- Born: October 9, 2002 (age 23) Hebei, China
- Medal record
Para ice hockey
Representing China
Paralympic Games
| Bronze medal – third place | 2022 Beijing | Team competition |
| Bronze medal – third place | 2026 Milano Cortina | Team competition |

= Tian Jintao =

Chinese para ice hockey player

Tian Jintao (born 9 October 2002) is a Chinese para ice hockey player. He represented China at the 2022 Winter Paralympics, where he won a bronze medal in the team event.

==Biography==
Tian Jintao was born on 9 October 2002 in Hebei, China.

Tian competed as a member of the Chinese national team at the 2022 Winter Paralympics in Beijing.
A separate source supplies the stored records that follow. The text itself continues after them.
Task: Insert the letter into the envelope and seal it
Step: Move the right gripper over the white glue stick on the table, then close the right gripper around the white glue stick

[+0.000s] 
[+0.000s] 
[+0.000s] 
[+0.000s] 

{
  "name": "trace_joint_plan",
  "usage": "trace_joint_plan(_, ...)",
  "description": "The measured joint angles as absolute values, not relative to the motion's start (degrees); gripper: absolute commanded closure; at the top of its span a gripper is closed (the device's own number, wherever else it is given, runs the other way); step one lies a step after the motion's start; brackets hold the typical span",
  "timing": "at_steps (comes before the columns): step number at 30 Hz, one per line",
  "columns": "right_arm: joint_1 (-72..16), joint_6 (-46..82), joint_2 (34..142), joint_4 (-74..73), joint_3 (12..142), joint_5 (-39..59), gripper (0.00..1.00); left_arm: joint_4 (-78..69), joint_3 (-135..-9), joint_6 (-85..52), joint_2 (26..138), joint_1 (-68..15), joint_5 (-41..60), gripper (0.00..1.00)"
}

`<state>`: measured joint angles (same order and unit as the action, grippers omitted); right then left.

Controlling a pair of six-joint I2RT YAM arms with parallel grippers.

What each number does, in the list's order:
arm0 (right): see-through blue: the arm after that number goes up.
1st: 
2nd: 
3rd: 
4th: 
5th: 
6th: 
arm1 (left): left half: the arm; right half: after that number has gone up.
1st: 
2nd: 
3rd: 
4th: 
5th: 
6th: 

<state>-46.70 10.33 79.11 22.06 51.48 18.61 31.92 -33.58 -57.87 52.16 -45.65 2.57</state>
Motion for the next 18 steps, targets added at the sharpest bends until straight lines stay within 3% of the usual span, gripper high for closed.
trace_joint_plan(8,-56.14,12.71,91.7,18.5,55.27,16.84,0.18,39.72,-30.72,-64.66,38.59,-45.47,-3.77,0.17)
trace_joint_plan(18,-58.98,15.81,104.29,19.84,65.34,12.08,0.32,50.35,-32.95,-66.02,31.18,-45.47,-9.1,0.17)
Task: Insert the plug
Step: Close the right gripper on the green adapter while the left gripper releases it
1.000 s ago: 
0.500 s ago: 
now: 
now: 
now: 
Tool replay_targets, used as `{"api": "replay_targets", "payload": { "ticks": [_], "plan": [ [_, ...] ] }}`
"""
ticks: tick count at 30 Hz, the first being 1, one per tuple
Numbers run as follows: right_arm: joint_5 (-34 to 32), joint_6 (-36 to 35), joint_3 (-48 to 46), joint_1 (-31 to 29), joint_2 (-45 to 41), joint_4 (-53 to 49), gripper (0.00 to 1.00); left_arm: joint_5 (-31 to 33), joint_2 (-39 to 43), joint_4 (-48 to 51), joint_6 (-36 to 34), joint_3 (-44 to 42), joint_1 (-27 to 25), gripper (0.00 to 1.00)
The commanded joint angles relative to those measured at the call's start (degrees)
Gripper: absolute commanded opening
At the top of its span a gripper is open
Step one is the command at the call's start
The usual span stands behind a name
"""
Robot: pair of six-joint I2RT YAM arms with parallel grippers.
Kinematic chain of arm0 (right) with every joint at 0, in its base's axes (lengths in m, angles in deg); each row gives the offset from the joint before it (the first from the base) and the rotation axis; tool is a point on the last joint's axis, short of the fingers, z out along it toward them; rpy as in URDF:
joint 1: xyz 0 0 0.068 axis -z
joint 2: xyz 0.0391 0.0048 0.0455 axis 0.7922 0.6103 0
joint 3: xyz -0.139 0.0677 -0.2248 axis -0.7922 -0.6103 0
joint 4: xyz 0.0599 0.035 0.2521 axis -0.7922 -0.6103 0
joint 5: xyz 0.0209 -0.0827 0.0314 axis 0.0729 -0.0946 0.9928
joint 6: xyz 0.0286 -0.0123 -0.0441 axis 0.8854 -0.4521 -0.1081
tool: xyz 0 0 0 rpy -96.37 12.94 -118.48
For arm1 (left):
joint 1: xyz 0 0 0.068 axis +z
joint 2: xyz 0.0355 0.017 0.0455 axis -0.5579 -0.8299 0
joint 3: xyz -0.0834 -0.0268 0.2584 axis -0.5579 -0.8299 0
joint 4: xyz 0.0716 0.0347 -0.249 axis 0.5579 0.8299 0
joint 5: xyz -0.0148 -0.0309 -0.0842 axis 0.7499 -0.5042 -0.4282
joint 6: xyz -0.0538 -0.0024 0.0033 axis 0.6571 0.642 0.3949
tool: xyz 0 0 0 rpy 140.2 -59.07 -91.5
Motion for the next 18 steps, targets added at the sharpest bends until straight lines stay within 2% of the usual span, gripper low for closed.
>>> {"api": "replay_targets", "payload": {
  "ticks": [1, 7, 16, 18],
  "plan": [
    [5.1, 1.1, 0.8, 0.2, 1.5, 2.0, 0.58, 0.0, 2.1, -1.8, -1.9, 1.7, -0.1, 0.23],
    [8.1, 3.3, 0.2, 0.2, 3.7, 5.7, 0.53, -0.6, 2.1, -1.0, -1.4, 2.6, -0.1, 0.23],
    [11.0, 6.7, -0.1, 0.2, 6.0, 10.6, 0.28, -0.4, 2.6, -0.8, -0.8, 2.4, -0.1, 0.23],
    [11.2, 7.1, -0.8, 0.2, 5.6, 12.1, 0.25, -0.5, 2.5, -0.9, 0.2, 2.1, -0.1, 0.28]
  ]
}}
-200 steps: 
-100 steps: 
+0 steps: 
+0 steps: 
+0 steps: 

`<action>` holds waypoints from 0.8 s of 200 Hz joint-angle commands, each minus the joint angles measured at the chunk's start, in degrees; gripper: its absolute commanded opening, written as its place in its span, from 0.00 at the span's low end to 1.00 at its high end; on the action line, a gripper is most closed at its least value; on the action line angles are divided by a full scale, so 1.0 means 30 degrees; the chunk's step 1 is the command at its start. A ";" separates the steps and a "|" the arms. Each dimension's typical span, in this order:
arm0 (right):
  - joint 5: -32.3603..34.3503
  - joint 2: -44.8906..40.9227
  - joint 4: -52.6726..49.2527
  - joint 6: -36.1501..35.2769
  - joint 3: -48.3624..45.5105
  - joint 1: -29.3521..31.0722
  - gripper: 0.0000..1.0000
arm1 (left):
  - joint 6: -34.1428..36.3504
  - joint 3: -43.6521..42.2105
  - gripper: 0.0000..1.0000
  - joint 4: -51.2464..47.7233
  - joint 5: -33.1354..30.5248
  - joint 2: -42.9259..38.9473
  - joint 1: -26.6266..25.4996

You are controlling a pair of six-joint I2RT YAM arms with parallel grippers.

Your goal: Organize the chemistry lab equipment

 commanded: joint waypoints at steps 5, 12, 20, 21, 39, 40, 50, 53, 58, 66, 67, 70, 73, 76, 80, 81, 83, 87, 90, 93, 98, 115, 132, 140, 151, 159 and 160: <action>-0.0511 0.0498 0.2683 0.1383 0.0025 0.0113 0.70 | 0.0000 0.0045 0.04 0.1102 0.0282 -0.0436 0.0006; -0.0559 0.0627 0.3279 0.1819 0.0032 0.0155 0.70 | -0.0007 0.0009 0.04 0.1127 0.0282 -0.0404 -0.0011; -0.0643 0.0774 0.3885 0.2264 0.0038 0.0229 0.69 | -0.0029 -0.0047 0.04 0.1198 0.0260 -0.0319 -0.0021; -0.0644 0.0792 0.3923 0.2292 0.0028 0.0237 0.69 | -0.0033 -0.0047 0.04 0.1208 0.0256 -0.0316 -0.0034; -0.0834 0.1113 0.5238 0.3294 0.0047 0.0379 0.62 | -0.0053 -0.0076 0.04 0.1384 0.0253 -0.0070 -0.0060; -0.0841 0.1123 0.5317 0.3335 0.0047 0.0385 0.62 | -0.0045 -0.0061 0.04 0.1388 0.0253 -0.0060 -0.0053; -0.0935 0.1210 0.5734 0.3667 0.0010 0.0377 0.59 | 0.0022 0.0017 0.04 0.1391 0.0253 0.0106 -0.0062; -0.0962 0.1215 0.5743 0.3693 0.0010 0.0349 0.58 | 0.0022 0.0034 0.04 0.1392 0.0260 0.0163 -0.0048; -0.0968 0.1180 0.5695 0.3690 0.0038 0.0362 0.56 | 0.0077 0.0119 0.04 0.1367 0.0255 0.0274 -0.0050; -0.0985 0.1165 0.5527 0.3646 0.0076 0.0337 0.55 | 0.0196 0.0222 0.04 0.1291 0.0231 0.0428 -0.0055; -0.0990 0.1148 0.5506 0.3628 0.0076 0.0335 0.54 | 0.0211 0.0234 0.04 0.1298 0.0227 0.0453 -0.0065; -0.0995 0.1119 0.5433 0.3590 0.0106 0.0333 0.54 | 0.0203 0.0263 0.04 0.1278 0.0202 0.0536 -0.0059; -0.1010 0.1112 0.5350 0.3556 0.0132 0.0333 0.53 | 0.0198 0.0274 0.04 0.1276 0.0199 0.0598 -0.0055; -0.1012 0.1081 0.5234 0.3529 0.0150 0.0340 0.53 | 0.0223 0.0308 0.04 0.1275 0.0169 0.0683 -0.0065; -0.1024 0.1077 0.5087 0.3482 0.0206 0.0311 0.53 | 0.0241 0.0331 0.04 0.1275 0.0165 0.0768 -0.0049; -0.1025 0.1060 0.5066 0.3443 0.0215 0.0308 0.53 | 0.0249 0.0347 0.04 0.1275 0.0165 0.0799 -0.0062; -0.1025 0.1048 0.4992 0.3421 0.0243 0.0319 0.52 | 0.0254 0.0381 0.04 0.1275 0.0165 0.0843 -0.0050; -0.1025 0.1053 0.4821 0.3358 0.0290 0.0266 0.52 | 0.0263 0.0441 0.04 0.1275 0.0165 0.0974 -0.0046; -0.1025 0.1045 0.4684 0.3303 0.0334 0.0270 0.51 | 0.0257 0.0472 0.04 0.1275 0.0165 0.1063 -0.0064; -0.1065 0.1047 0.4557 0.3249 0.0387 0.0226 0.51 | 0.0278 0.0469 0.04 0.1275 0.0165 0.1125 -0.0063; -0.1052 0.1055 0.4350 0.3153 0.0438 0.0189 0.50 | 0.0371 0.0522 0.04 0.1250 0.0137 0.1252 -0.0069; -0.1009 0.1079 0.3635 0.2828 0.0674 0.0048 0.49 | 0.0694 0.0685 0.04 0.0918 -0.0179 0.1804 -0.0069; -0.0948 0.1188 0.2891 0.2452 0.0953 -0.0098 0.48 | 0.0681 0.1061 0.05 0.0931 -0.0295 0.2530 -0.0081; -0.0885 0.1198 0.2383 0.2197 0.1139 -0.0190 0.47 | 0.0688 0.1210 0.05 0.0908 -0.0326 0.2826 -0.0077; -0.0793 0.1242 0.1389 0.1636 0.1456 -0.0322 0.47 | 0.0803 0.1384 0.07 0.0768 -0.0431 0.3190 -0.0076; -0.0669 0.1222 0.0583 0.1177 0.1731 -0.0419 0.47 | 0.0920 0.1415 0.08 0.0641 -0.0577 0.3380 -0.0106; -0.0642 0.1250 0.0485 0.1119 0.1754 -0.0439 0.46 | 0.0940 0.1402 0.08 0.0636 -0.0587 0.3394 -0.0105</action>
China defeated South Korea 4–0 in the bronze medal game to secure its first Paralympic medal in para ice hockey.

China also competed in the top division of the World Para Ice Hockey Championships during the 2022–2026 Paralympic cycle, finishing fourth in the A-Pool tournaments in 2023, 2024, and 2025.

He later competed with the national team at the 2026 Winter Paralympics. In China's opening game of the tournament, Tian scored a hat-trick in a 12–0 victory over Germany. During the bronze medal game against Czechia, China trailed 2–0 before scoring three unanswered goals to win their second consecutive bronze medal.